Así mismo, se debe contar con una resolución expedida por parte del órgano correspondiente en el que se aprueba la apertura de la sucursal extranjera dentro de la nación. Este documento debe incluir datos como el nombre de la sociedad, el objeto social o las actividades que se van a desarrollar, el domicilio de la sociedad, la duración considerada, el capital social, entre otros documentos que pueden variar de acuerdo al lugar de ubicación. 

Hecho esto, otros documentos con los que se debe contar, son: 

Estatuto de la casa matriz: es un documento en el que aparecen todos los socios que hacen parte de la empresa y que se encuentran listos para la constitución de la sociedad en el lugar en el que desean instalarse. Cada uno de los socios cuenta con la facultad de poder participar en la toma de decisiones de la empresa y en este sentido, fijar el destino que tendrá en su actividad comercial. 

También se requiere de un documento que funciona como reconocimiento y que es emitido por el Ministerio de Relaciones Extranjeras o bien, por la entidad correspondiente en el lugar de ubicación y que será clave para la ejecución de sus procesos. 

Cartas de aceptación de los cargos: este documento figura como la aceptación de los demás papeles y títulos presentados, en los que deben estar presentes los nombres completos de quienes están dentro de los estatutos de la empresa. Es así que, debe incluirse los datos del representante legal o apoderado delegado, la persona que sea la suplente a este cargo y los datos de quienes conforman la junta directiva de la sociedad. 

Las cartas de aceptación, en su registro, incluirán los nombres completos de cada una de las personas anteriormente mencionadas, así como también deben estar escritos sus cargos correspondientes y el número de identificación de cada uno de ellos. Cada carta debe contener la firma de cada persona mencionada como señal de aceptación del cargo para efectos de documentación y claridad. 

Ventajas de una sociedad extranjera 

Una de las principales facultades de este tipo de sociedades y que sin duda suelen saltar a la vista, tiene que ver con que la constitución de empresas extranjeras pueden encontrar y operar ante nuevos mercados a su vista, las cuales les permiten aumentar las actividades comerciales a las que se dedican.
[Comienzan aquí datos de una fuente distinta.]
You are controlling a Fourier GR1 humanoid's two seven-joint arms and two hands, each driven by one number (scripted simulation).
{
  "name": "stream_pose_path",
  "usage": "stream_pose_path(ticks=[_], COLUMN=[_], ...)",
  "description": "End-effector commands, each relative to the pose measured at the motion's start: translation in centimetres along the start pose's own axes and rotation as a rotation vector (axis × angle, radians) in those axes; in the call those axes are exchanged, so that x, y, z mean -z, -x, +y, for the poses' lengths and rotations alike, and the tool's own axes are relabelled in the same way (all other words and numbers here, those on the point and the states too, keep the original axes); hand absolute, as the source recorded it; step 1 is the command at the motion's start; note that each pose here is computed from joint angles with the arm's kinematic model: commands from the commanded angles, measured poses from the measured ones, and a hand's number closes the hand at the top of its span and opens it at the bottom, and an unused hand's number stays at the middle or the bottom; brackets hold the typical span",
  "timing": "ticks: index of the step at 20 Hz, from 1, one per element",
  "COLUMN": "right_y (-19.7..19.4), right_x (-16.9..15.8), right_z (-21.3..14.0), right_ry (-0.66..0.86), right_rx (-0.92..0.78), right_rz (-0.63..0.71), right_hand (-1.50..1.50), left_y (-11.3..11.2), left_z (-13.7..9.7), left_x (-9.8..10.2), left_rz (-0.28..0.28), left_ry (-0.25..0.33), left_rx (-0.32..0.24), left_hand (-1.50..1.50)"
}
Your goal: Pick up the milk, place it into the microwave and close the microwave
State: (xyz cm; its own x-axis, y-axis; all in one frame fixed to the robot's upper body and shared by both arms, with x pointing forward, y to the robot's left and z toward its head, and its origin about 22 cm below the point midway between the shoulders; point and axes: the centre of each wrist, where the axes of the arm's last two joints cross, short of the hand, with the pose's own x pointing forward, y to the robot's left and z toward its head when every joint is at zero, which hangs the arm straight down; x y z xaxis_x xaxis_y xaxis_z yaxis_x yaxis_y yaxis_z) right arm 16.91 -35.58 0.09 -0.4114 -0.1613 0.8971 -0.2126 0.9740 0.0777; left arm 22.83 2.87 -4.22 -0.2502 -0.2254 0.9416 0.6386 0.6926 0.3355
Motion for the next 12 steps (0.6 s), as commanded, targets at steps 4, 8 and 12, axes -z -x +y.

Es la razón por la que un tipo de sociedad como esta se convierte en un modelo que impulsa el crecimiento de la economía y la productividad con el ingreso de capital humano de la zona en la que se instala. 

Otro de los aspectos que es posible encontrar es que las sociedades extranjeras, en la inversión que realizan constituyéndose en un territorio distinto, permiten que se cubra una parte importante de las necesidades de financiamiento, especialmente en países que están en vía de desarrollo gracias a las inversiones productivas que realizan, pues llegan a tener una mayor estabilidad. 

En muchos países, las sociedades extranjeras cuentan con trámites parcialmente sencillos y factibles que les permiten poder iniciar sus operaciones mercantiles sin procesos demasiado largos o demorados. 

Sin embargo, es sumamente necesario que se consulte la legislación de cada país y en este sentido, contar con un experto que nos pudiera guiar en el proceso.